Modern technical products have access to a huge amount of data and by utilizing machine learning algorithms this data can be used to improve usability and performance of the products. However, the data is likely to be large in quantity and privacy sensitive, which excludes the possibility of sending and storing all the data centrally. This in turn makes it difficult to train global machine learning models on the combined data of different devices. A decentralized approach known as federated learning solves this problem by letting devices, or clients, update a global model using their own data and only sending changes of the global model, which means that they do not need to communicate privacy sensitive data.

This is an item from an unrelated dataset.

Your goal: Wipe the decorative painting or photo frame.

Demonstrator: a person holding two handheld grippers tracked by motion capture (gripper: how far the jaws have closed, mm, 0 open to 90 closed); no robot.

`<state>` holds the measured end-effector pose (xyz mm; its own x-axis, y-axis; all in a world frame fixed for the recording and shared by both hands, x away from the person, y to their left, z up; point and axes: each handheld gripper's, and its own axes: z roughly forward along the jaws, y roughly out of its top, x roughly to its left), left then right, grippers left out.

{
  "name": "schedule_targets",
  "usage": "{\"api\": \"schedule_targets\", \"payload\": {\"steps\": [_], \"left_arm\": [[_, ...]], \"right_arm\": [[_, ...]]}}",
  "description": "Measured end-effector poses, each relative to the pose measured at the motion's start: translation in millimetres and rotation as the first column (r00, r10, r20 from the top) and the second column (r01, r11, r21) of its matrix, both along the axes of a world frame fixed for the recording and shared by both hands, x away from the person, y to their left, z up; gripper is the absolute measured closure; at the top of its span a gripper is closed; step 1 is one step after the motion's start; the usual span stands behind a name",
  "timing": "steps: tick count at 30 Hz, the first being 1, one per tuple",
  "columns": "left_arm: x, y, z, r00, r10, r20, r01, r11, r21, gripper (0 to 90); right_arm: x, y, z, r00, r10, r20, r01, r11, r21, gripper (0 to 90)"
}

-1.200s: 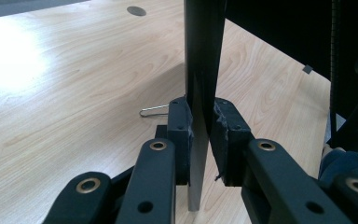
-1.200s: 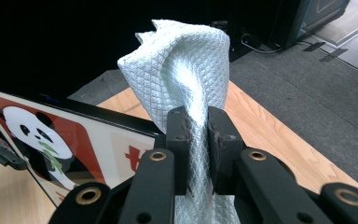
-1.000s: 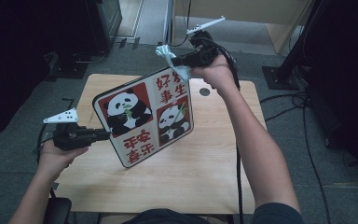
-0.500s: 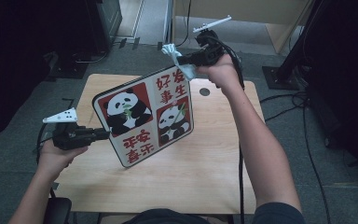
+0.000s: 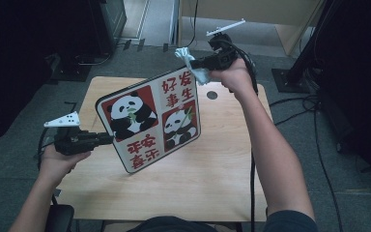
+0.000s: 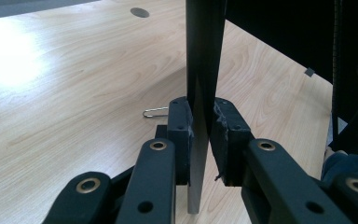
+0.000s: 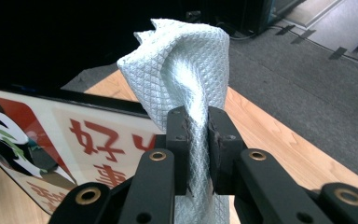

Deep neural decision forests (DNDF), inspired by the versatile algorithm random forests, combine the divide-and-conquer principle together with the property representation learning. In this paper we further develop the concept of DNDF to be more suited for the framework of federated learning. By parameterizing the probability distributions in the prediction nodes of the forest, and include all trees of the forest in the loss function, a gradient of the whole forest can be computed which some/several federated learning algorithms utilize. We demonstrate the inclusion of DNDF in federated learning by an empirical experiment with both homogeneous and heterogeneous data and baseline it against a convolutional neural network with the same architecture as the DNDF.
Experimental results show that the modified DNDF, consisting of three to five decision trees, outperform the baseline convolutional neural network.